*EXERCISE DETAILS*
Could you restate word for word every line from the one containing "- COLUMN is" to the end of the data below, pictures excluded?

*INFORMATION SUPPLIED*
▬▬▬

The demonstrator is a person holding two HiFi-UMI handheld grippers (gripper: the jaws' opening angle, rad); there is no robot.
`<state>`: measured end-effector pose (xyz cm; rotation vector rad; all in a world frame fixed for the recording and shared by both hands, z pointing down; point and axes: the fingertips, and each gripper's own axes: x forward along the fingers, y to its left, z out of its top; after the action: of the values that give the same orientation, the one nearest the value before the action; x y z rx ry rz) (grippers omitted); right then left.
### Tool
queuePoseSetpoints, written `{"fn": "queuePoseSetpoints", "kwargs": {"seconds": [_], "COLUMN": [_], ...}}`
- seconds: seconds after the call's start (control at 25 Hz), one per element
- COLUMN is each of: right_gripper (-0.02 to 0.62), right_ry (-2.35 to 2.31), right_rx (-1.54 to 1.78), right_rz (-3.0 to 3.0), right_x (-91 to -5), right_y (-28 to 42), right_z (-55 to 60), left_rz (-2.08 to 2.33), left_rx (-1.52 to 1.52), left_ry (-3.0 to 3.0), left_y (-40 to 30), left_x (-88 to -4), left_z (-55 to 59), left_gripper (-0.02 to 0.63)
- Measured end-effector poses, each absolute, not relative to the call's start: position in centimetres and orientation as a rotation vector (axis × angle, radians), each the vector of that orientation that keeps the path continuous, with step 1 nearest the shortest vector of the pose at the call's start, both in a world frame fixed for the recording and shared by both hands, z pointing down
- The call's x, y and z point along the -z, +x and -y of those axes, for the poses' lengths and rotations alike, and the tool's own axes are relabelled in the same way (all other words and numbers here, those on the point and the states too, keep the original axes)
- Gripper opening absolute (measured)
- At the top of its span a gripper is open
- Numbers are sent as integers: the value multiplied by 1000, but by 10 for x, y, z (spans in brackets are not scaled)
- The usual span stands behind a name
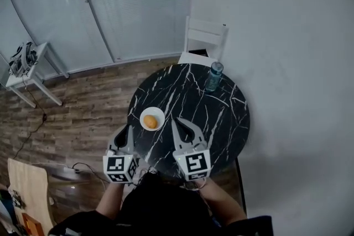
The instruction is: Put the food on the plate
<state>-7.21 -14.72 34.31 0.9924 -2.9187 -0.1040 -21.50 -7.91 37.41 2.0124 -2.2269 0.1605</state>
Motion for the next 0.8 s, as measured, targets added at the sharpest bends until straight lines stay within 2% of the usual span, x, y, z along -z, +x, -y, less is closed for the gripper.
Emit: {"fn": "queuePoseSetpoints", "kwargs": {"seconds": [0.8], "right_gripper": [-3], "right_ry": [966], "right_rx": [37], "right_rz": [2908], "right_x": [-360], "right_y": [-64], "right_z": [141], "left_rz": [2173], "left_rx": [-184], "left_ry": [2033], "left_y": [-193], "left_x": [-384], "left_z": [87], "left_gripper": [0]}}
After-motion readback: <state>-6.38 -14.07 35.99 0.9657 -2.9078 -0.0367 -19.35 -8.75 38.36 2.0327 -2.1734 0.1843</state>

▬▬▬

*YOUR SOLUTION*
- COLUMN is each of: right_gripper (-0.02 to 0.62), right_ry (-2.35 to 2.31), right_rx (-1.54 to 1.78), right_rz (-3.0 to 3.0), right_x (-91 to -5), right_y (-28 to 42), right_z (-55 to 60), left_rz (-2.08 to 2.33), left_rx (-1.52 to 1.52), left_ry (-3.0 to 3.0), left_y (-40 to 30), left_x (-88 to -4), left_z (-55 to 59), left_gripper (-0.02 to 0.63)
- Measured end-effector poses, each absolute, not relative to the call's start: position in centimetres and orientation as a rotation vector (axis × angle, radians), each the vector of that orientation that keeps the path continuous, with step 1 nearest the shortest vector of the pose at the call's start, both in a world frame fixed for the recording and shared by both hands, z pointing down
- The call's x, y and z point along the -z, +x and -y of those axes, for the poses' lengths and rotations alike, and the tool's own axes are relabelled in the same way (all other words and numbers here, those on the point and the states too, keep the original axes)
- Gripper opening absolute (measured)
- At the top of its span a gripper is open
- Numbers are sent as integers: the value multiplied by 1000, but by 10 for x, y, z (spans in brackets are not scaled)
- The usual span stands behind a name
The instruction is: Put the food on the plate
<state>-7.21 -14.72 34.31 0.9924 -2.9187 -0.1040 -21.50 -7.91 37.41 2.0124 -2.2269 0.1605</state>
Motion for the next 0.8 s, as measured, targets added at the sharpest bends until straight lines stay within 2% of the usual span, x, y, z along -z, +x, -y, less is closed for the gripper.
Emit: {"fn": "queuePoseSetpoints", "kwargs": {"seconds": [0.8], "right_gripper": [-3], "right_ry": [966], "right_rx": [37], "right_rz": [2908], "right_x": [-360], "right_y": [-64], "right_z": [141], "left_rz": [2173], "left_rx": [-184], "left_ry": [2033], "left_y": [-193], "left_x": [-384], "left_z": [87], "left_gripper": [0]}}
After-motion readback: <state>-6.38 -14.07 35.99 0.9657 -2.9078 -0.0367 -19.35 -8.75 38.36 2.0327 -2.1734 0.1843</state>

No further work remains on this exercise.